The variational sequence of order $$r$$ is introduced in the following way. Let $$Y$$ be a fibered manifold with base $$X$$ and $$J^{r}Y$$ the $$r$$-jet prolongation of $$Y$$; further $$\Omega^ k_ r$$ denotes the sheaves of $$k$$-forms over $$J^ rY$$ while $$\Omega^ k_{r(c)}$$ stands for their subsheaves of contact. We set $$\theta^ k_ r = d\Omega^{k - 1}_{r(c)} + \Omega^ k_{r(c)}$$ and consider the quotient sheaves $$\Omega^ k_ r/ \theta^ k_ r$$ jointly with the quotient morphisms $$E_ k : \Omega^ k_ r/\theta^ k_ r \to \Omega^{k + 1}_ r/\theta^{k + 1}_ r$$ induced by the exterior derivatives $$d_ k : \Omega^ k_ r \to \Omega^{k + 1}_ r$$.

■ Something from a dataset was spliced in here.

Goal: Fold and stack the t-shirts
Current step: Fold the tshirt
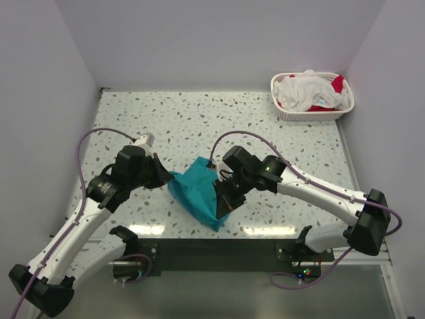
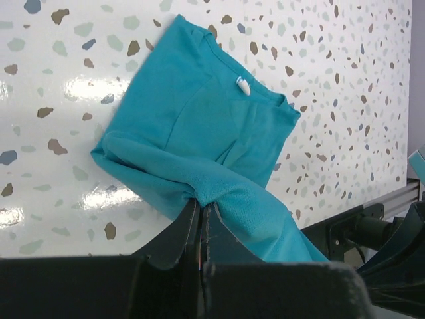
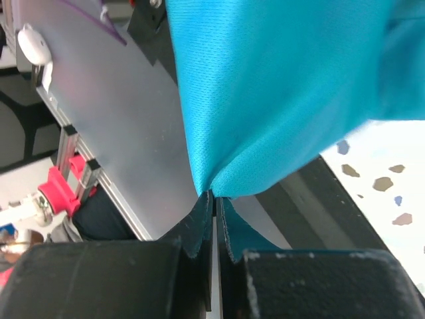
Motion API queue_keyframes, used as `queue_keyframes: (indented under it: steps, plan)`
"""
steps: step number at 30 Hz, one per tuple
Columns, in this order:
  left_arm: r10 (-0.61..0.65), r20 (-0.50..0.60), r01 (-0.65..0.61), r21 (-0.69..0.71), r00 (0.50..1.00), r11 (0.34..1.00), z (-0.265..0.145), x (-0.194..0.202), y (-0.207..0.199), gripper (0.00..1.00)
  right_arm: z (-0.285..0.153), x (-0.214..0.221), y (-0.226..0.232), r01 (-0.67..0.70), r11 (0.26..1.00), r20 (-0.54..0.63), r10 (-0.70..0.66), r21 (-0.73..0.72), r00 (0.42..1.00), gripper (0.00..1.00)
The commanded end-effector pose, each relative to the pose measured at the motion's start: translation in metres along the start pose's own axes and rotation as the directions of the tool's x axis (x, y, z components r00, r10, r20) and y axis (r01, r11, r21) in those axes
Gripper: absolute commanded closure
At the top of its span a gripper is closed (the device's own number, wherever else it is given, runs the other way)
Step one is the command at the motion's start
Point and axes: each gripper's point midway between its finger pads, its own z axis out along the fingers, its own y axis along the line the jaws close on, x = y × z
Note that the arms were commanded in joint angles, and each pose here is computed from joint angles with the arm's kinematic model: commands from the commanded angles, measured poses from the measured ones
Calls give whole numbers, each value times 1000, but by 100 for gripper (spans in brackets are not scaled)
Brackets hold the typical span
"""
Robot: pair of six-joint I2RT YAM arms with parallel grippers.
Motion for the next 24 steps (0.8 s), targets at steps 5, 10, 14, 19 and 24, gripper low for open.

The quotient sequence: $0 \to R \to \Omega^ 0_ r \to \Omega^ 1_ r/\theta^ 1_ r \to \Omega^ 2_ r/\theta^ 2_ r \to \cdots$ is called the variational sequence of order $$r$$ over $$Y$$. One of the main theorems of the paper states that such a sequence is an acyclic resolution of the constant sheaf $$R$$ over $$Y$$. Explicit expression for $$E_{n + 1}$$ is provided and it is shown that $$E_ n$$ is the Euler- Lagrange mapping in the sense introduced earlier by the same author.
The paper reads well and constitutes a valuable contribution to the calculus of variations on manifolds.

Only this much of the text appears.